Er is eindelijk zicht op een effectief vaccin tegen Covid-19. Maar er zijn niet meteen genoeg vaccins voor iedereen. Dat betekent dat er moeilijke keuzes moeten worden gemaakt over wie er voorrang heeft. De Gezondheidsraad adviseerde de minister van Volksgezondheid vorige week om het vaccin eerst aan te bieden aan 60-plussers en mensen met onderliggende aandoeningen. De Gezondheidsraad geeft deze groepen prioriteit omdat dit inzet op de vermindering van sterfte en ziekte. Ouderen en ernstig zieken lopen in die zin het meeste risico.
Aan de focus op het redden van zoveel mogelijk levens kleeft een probleem: het kan de sociale ongelijkheid in Nederland verergeren. Bij het voorrang geven op basis van leeftijd en ziekte dreigen groepen sociaal kwetsbare mensen het onderspit te delven, terwijl juist deze mensen vaak al harder getroffen worden door de coronacrisis. Daar is te weinig aandacht voor, en in de politiek is er weinig „animo” om deze kwetsbare groepen eerst te helpen, schreef NRC.

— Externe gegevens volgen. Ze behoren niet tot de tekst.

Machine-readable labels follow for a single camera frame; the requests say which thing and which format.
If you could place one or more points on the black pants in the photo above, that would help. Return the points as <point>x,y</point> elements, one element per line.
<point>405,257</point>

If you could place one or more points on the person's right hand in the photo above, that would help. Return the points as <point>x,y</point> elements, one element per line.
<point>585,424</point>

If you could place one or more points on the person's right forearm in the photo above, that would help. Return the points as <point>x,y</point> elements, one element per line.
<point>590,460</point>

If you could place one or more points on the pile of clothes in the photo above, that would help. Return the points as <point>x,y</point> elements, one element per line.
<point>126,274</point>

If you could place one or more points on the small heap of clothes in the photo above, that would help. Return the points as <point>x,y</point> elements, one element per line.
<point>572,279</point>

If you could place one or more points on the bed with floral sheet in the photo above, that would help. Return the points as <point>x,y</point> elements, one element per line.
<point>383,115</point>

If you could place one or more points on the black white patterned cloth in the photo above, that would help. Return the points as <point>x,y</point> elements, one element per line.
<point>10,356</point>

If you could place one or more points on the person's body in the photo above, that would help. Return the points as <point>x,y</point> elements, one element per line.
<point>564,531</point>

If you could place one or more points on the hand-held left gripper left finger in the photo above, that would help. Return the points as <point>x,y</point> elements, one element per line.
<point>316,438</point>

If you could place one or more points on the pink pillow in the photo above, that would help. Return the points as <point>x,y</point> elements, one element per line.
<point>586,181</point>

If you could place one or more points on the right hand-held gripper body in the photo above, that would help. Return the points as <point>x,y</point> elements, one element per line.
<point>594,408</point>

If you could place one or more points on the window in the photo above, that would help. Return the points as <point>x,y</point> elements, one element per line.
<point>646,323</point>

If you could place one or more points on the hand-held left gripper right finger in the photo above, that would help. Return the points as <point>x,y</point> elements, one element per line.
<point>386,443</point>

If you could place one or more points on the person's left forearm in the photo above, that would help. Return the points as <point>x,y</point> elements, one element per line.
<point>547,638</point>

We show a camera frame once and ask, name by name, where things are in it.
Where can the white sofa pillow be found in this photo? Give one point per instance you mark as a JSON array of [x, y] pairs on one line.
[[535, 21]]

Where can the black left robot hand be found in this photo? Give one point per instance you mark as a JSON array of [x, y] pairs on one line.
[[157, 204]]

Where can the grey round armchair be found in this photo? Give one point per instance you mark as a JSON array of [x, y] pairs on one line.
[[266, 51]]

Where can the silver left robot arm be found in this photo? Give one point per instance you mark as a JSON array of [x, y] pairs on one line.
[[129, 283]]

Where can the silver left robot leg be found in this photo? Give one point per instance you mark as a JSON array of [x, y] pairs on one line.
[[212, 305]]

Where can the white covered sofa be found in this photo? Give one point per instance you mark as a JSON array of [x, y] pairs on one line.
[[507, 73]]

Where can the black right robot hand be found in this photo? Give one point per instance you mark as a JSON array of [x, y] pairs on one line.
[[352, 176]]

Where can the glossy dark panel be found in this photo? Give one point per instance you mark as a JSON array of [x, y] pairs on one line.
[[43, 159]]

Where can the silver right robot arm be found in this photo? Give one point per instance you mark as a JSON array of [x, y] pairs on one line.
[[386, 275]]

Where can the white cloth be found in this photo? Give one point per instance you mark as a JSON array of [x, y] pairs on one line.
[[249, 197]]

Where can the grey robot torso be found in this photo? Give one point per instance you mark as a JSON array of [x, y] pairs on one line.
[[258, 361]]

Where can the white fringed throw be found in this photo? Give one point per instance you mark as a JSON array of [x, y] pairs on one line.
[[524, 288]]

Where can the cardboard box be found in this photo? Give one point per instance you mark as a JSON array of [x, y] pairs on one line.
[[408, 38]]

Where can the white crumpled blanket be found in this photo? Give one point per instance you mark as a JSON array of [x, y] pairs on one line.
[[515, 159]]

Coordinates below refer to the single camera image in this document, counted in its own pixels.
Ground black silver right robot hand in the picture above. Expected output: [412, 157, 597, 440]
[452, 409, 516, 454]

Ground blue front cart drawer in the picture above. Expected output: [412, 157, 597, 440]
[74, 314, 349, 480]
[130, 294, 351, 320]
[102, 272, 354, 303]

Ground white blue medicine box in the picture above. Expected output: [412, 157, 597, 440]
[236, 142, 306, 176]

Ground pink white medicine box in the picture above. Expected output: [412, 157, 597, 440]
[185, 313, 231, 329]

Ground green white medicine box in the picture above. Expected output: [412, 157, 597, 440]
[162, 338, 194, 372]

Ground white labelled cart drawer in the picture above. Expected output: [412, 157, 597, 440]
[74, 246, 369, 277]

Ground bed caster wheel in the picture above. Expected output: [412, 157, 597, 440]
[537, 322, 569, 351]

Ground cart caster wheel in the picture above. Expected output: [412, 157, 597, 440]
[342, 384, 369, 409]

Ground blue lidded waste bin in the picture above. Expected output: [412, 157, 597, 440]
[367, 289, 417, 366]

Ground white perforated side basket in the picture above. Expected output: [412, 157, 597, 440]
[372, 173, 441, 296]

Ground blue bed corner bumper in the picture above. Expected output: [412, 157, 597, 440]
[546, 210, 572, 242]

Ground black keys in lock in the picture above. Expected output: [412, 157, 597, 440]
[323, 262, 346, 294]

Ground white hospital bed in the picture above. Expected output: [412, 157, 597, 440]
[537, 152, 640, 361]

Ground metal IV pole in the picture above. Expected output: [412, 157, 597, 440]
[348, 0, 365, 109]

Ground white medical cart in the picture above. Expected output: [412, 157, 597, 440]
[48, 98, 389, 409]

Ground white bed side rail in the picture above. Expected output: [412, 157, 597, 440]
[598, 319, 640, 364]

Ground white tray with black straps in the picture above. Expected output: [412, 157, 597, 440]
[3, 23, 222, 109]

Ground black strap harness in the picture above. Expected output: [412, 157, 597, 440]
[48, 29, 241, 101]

In de gezondheidszorg moeten vaker keuzes worden gemaakt over de verdeling van schaarse middelen. Hierbij zijn er grofweg twee benaderingen. De eerste gaat uit van het utiliteitsprincipe, waarbij vooral naar de uitkomsten wordt gekeken (grootste gezondheidswinst, minste economische consequenties). In de tweede benadering worden beslissingen getoetst aan morele uitgangspunten in de zorg, zoals de menselijke waardigheid, integriteit en gelijkheid. De Gezondheidsraad kiest in eerste instantie voor het eerste uitgangspunt met als doel ‘de meeste gezondheidswinst’.
De Wereldgezondheidsorganisatie is kritisch over een te utilistische benadering bij het bepalen van welke groepen het Covid-vaccin het eerste krijgen. Zij waarschuwt in een advies dat een verdeling enkel op basis van dit principe kwetsbare groepen kan benadelen, terwijl deze mensen veelal al met een gezondheidsachterstand kampen, die vaak ook samenhangt met een sociale achterstand. Denk aan de mensen die werkloos zijn, mensen die een onzekere verblijfsstatus hebben, of een fysieke beperking, en mensen in de gevangenis. Deze groepen mensen leven vaak in omstandigheden met een hoger risico om besmet te worden. Als ze Covid-19 krijgen, hebben ze minder middelen om zichzelf te beschermen en te verzorgen. Ze hebben bijvoorbeeld vaak verminderde werkzekerheid, onvoldoende (veilige) woonruimte en een zwakker sociaal vangnet. Bovendien kampen deze groepen mensen vaak met een aantal overlappende risico’s, waaronder een lagere (gezonde) levensverwachting. Deze Nederlanders ervaren misschien minder directe gezondheidsimpact en mortaliteit van het virus, maar hebben juist weer veel meer last van de sociaal-economische impact van het virus, terwijl het tegelijkertijd een relatief kleine groep is.
/s3/static.nrc.nl/images/gn4/stripped/data64548139-954dca.jpg)
Ethische principes zwaarder meewegen
Door deze gevaarlijke cocktail van factoren op een meer achtergestelde plek kunnen sociaal kwetsbare mensen het onderspit delven bij de verstrekking van het vaccin. Hierdoor worden bestaande ongelijkheden en onrechtvaardigheden in de samenleving juist vergroot.
Daarom moeten ethische principes als wederkerigheid, menselijke waardigheid en rechtvaardigheid zwaarder meewegen bij het vaststellen wie voorrang krijgt in het vaccinatieprogramma, en moet er aandacht zijn voor bescherming tegen risico’s die samenhangen met sociale kwetsbaarheid. Daarvoor zou alvast een goede analyse gemaakt moeten worden van de effecten van Covid-19 aan de hand van gezondheidsgegevens op basis van meerdere onderliggende determinanten zoals etnische of migratieachtergrond, taal, inkomen en woningsituatie. Ook is het van belang dat de overheid mensen die sociaal kwetsbaar zijn betrekt in het beslissingsproces, door met vertegenwoordigers van deze groepen mensen te praten over waar de nood het hoogst is. Zo kan het vaccinatiebeleid beter worden toegesneden.
De vaccins zijn nog niet in het land. Nu is hét moment om te bepalen op welke manier meerdere soorten kwetsbaarheid kunnen worden meegewogen bij de verstrekking van het Covid-vaccin, naast de gezondheidsdoelen die evident van groot belang zijn.